But what will make accepting this neutrality hard for many in the West, and therefore drag the conflict out, is the fear that, in compromising with Russia, we are compromising on our commitment to democracy in post-communist Europe. This fear stems from two beliefs: first, that NATO and EU expansion are the best guarantees of democracy in that region; second, that in opposing this expansion, Russia is really opposed to democracy in its neighborhood. As John McCain put it, “Vladimir Putin does not want a democracy on his borders. That would be a very bad example, from his point of view, to be set for the Russian people.”

The good news is that, despite these fears, Russia has shown no particular concern with democratization in its near abroad. To be sure, Moscow has bullied its neighbors and, in so doing, often hurt governments that were seeking democratic reforms. But a review of Russia’s recent relations with Georgia, Moldova and Ukraine—three countries that have seen significant improvements in democratic governance and that have found themselves in conflict with Moscow—shows no evidence that Putin intervenes to quash democracy. However, what Russia has consistently reacted badly to is these countries seeking NATO and EU membership.

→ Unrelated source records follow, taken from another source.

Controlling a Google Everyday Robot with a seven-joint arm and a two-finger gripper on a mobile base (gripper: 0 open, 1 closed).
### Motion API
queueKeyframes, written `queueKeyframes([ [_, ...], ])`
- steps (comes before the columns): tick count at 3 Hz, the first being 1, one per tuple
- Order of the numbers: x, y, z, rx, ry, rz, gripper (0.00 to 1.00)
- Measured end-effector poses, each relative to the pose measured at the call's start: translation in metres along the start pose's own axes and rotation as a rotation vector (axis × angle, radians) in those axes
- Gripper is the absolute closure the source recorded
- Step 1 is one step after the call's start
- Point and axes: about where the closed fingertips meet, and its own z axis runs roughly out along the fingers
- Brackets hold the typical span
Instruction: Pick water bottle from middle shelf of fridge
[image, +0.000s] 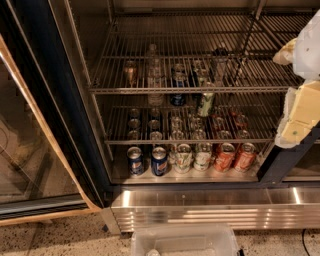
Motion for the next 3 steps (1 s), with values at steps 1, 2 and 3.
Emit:
queueKeyframes([
  [1, 0.000, 0.000, 0.000, 0.000, 0.000, 0.000, 0.00],
  [2, -0.006, -0.003, 0.017, 0.013, -0.058, 0.022, 0.00],
  [3, -0.013, -0.001, 0.063, 0.001, -0.192, 0.068, 0.00],
])
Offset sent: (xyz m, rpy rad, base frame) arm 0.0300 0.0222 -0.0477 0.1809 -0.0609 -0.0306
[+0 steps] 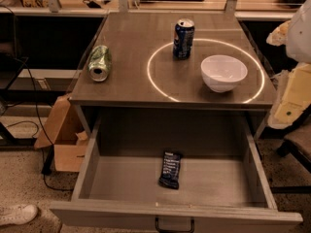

We can conclude from this that, by not bringing countries into the EU or NATO, the West would not be condemning their democratic aspirations to Russian predation. We can further conclude that by pushing for expansion, we are only increasing the likelihood of Russia taking action against its neighbors, thereby undermining democratic reform. Seeing EU and NATO expansion as tools for promoting democracy may have made sense for that last round of East European entrants into these clubs. But as recent events have shown, this model cannot be replicated for the non-Baltic post-Soviet states, at least not now. Simply put, the West has shown itself far less willing and able to push this expansion than Russia has shown itself willing and able to block it. Therefore, it is time for the West to develop other approaches for promoting our values and interests in this part of the world.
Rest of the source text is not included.